Publié dans Lecture

Cette crédille qui nous ronge, Roland C. Wagner

cette_credille_qui_nous_rongeQuatrième de couverture

Une planète : Océan. Un conflit : celui qui oppose les colons végétariens aux colons carnivores. Un homme : Quartz B, garde du corps qui a perdu son client, l’ambassadeur de la Terre, et qui va devoir reprendre le flambeau d’une délicate mission. Le problème : non conformiste, aussi diplomate qu’un catcheur mexicain, Quartz B. saura-t-il apaiser les tensions afin d’éviter que ne dégénère le conflit entre les amateurs de vraieviande et les végétares ?

Mon avis

C’est l’été, le moment idéal pour voguer vers d’autres horizons. Et avec le challenge Summer Star Wars qui fait son retour, c’est l’occasion idéale pour s’en aller au milieu des étoiles et visiter des planètes lointaines 🙂

Pour entamer ce voyage intergalactique, voici un premier arrêt sur Océan. Océan, une planète colonisée par une population en majorité francophone (mais pas que). Une planète à la faune surprenante (les animaux ne sont pas divisés simplement en mâles et femelles, certaines bestioles savent très vite venir se servir seules dans les frigidaires et laver leur vaisselle après avoir mangé) et sans prédateurs. Un petit paradis, alors même que la Terre a vu disparaître bon nombre d’animaux ? Pas vraiment, comme le découvrira à son grand dam Quartz B, garde du corps de son état propulsé sur la scène politique sans qu’on lui demande son avis.

C’est que, sur Océan, le débat fait rage : peut-on ou non consommer des animaux alors qu’il n’y a pas de prédateur naturel ? La question est d’autant plus épineuse qu’elle a déjà causé une guerre, autrefois. Pour Quartz B, la mission s’avère donc délicate…

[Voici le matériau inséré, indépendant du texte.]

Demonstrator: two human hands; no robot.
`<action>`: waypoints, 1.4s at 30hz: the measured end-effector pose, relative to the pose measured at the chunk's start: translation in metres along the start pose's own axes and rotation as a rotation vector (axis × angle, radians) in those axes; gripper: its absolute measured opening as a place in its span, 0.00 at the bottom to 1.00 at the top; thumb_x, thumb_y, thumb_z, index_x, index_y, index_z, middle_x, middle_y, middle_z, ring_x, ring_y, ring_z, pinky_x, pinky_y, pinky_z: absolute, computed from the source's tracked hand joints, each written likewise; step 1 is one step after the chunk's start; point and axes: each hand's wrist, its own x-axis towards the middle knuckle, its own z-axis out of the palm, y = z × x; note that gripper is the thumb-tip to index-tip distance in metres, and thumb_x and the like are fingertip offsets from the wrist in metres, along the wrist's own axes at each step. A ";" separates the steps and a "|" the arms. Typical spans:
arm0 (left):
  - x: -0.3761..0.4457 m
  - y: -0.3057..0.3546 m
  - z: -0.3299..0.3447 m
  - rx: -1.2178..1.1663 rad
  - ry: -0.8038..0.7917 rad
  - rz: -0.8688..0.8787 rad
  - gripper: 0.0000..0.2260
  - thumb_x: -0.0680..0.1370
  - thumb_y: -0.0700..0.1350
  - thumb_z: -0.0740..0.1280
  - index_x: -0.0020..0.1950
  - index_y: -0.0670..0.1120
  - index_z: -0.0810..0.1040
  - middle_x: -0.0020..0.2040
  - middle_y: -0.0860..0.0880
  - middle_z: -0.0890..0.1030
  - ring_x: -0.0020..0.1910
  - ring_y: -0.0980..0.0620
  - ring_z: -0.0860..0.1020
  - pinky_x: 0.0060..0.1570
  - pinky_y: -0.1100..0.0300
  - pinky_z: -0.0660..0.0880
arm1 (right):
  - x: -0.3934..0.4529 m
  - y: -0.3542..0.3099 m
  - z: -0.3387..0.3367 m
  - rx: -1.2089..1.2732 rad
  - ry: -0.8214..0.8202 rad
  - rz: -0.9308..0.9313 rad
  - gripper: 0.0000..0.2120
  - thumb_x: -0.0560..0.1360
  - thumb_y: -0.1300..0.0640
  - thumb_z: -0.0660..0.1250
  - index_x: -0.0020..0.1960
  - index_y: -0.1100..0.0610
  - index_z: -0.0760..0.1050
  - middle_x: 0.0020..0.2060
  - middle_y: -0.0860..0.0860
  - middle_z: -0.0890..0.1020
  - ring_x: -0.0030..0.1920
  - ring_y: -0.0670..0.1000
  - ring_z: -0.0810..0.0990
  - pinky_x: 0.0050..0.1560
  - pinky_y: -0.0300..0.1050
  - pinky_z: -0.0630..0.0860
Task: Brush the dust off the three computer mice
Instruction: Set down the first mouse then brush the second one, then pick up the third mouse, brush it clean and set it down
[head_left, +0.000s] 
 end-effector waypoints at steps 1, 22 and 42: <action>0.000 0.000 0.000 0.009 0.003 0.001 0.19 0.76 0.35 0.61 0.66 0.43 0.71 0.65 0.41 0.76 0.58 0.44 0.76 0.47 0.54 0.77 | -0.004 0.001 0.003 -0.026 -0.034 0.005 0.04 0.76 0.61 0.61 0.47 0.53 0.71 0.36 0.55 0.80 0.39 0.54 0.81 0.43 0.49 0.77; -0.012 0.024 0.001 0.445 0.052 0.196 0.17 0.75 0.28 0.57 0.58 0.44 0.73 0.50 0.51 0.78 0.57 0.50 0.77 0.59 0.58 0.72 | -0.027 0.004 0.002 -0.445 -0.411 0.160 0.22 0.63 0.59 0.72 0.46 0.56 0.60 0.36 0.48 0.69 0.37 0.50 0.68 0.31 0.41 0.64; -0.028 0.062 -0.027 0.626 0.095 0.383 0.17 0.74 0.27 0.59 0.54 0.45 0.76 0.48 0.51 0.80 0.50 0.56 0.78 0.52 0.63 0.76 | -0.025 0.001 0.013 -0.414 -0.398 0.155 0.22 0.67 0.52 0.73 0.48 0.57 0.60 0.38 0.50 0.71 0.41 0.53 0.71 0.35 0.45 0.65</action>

Ce petit roman – presque une novella, tant il est court [EDIT : en fait, c’est bien une novella] – est, je dois bien l’avouer, une petite merveille ! 🙂 Je l’ai lu dans sa version numérique mais il est toujours commercialisé sous format papier. Ainsi que le laisse présager le résumé, l’auteur s’en donne à coeur joie pour traiter d’un thème très délicat en nos terres françaises, chantres de la gastronomie : le végétarisme. Malin, Roland Wagner déplace le problème ailleurs mais n’en garde pas moins une plume acérée. Sous couvert de la problématique colonialiste de cette exo-planète se cache bien une réelle réflexion sur le végétarisme. Mais, et surtout, réflexion faite avec humour. Et bon sang que ça fait plaisir ! 🙂

Entre les bestioles bizarres, qui ressemblent à s’y méprendre au Marsupilami (la couverture de Caza en fait un beau portrait) et qui se servent toutes seules dans les cuisines, la population qui se divisent entre végétares et amateurs de vraieviande (pour faire opposition à la Terre où les habitants amateurs de produits carnés doivent se contenter de viande élevée en éprouvette, les animaux étant éteints), et la langue ! Un régal, cette langue ! Vous voyez le Québec, où le Français s’est développé loin de son berceau ? Sur Océan c’est pareil. Le vocabulaire a évolué, loin de la Terre, mêlé à d’autres langues. Cela reste très lisible mais à lire, c’est franchement drôle et cela donne une belle touche de légèreté à un sujet qui l’est moins.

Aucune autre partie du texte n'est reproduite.